Exercise requirements
Report each line below that carries the word "green".

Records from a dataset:
+ + + +
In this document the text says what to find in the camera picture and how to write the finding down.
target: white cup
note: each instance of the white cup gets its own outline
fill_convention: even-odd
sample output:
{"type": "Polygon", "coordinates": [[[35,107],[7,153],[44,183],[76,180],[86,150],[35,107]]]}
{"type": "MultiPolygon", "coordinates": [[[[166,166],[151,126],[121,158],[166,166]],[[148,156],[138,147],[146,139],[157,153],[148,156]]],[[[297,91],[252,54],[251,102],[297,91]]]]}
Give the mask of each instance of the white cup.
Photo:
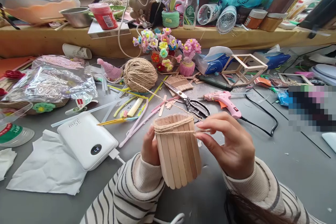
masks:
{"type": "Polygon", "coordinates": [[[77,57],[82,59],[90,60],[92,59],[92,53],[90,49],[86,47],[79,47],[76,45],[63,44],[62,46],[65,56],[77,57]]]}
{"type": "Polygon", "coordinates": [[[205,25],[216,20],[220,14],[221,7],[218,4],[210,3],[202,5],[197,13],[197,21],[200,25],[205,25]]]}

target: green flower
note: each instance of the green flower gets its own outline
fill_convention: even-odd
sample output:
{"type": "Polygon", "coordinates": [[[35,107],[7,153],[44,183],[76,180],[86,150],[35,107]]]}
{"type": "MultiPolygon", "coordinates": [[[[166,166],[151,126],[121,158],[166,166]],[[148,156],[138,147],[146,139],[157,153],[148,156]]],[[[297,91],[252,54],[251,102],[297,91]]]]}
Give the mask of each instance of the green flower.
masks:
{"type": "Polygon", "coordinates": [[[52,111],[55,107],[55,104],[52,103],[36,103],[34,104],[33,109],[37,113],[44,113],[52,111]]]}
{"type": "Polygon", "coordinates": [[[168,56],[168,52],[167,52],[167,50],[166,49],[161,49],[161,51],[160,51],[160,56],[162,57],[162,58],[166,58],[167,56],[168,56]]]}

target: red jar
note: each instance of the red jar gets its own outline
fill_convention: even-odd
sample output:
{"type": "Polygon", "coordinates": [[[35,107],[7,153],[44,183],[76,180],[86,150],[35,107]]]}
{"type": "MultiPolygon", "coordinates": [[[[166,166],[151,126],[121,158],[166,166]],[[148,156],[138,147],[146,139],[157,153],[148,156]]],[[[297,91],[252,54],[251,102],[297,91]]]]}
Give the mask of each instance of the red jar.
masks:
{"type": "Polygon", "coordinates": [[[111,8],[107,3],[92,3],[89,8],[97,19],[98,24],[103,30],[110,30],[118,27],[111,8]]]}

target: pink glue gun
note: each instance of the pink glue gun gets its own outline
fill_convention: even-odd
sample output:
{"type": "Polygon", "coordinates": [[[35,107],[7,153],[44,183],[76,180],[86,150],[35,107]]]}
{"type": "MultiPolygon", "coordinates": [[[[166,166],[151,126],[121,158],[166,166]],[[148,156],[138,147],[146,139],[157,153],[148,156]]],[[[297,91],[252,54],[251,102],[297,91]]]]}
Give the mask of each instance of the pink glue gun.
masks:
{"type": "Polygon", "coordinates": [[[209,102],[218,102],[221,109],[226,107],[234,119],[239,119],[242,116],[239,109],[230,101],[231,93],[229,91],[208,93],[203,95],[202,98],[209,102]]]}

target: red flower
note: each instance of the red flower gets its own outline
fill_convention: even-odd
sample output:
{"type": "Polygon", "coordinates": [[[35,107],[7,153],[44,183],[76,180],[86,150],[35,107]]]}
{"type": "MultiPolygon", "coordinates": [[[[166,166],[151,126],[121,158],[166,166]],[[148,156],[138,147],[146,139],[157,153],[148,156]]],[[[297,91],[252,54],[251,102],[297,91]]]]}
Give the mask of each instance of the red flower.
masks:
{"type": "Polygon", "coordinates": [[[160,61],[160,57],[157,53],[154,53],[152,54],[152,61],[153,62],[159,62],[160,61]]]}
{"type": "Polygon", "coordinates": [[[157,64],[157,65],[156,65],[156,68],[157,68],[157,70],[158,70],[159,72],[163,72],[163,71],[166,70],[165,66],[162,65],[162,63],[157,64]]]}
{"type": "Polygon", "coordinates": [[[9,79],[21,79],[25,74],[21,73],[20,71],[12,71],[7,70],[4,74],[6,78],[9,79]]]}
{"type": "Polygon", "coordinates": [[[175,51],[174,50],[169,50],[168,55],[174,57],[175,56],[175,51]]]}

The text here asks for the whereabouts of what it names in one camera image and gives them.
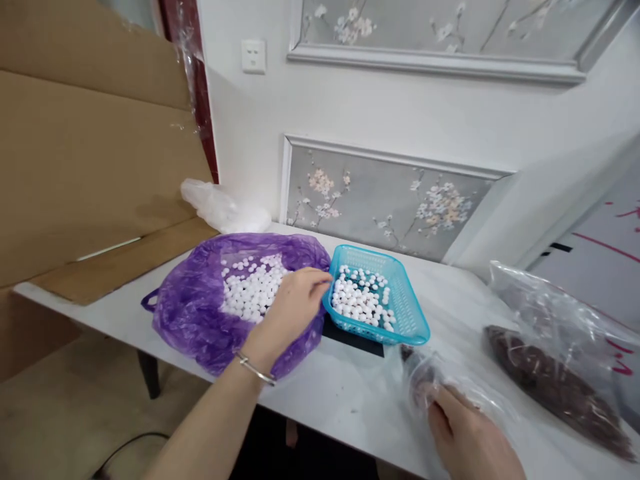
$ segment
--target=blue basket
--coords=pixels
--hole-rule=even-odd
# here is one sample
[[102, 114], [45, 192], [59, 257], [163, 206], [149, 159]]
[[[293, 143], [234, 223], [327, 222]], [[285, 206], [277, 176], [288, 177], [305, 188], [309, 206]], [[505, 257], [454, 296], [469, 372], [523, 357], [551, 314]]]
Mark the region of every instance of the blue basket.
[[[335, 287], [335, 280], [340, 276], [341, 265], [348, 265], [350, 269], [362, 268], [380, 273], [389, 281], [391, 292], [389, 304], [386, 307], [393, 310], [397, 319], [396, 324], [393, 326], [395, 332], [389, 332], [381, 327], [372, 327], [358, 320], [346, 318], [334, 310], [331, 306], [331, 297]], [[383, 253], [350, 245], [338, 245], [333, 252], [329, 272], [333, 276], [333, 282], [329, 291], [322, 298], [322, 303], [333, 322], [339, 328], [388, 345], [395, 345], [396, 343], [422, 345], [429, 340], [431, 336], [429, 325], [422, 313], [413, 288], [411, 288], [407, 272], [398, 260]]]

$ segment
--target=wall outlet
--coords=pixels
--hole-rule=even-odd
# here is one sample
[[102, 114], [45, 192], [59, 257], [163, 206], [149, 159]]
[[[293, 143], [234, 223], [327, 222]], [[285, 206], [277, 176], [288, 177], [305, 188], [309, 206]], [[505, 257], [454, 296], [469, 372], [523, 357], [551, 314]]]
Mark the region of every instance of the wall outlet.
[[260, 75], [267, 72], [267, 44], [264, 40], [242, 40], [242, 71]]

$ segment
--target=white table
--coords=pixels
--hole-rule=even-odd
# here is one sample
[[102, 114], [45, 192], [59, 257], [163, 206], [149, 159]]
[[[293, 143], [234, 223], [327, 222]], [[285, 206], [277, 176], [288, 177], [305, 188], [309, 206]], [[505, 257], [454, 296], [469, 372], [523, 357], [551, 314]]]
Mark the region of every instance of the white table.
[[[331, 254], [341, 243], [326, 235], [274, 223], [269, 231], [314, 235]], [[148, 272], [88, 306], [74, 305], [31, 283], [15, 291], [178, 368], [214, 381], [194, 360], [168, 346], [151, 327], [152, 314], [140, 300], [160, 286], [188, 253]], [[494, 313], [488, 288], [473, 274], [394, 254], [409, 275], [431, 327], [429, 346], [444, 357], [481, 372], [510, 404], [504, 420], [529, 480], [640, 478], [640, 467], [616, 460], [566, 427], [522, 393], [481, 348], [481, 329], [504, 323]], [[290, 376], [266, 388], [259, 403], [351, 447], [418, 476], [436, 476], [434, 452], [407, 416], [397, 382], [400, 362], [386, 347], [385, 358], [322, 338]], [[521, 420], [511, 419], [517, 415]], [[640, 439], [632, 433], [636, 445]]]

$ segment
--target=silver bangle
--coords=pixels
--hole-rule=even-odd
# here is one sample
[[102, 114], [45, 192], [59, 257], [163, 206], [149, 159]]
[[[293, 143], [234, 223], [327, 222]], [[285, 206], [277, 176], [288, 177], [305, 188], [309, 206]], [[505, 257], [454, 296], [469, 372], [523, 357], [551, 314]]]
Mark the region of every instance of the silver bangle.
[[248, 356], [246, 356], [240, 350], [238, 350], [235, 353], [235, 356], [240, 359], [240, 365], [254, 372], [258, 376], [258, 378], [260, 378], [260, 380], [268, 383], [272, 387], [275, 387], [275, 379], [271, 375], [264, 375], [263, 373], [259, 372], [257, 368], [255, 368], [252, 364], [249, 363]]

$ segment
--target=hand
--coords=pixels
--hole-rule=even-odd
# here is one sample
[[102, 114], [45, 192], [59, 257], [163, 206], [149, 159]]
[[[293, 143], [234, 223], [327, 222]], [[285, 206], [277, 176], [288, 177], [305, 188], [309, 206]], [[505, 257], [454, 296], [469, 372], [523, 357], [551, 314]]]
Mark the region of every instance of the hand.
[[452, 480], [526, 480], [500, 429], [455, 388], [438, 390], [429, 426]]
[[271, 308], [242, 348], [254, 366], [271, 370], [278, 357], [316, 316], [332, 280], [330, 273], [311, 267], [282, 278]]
+ + + +
Response to this exercise
target: green flower
note: each instance of the green flower gets its own outline
Give the mask of each instance of the green flower.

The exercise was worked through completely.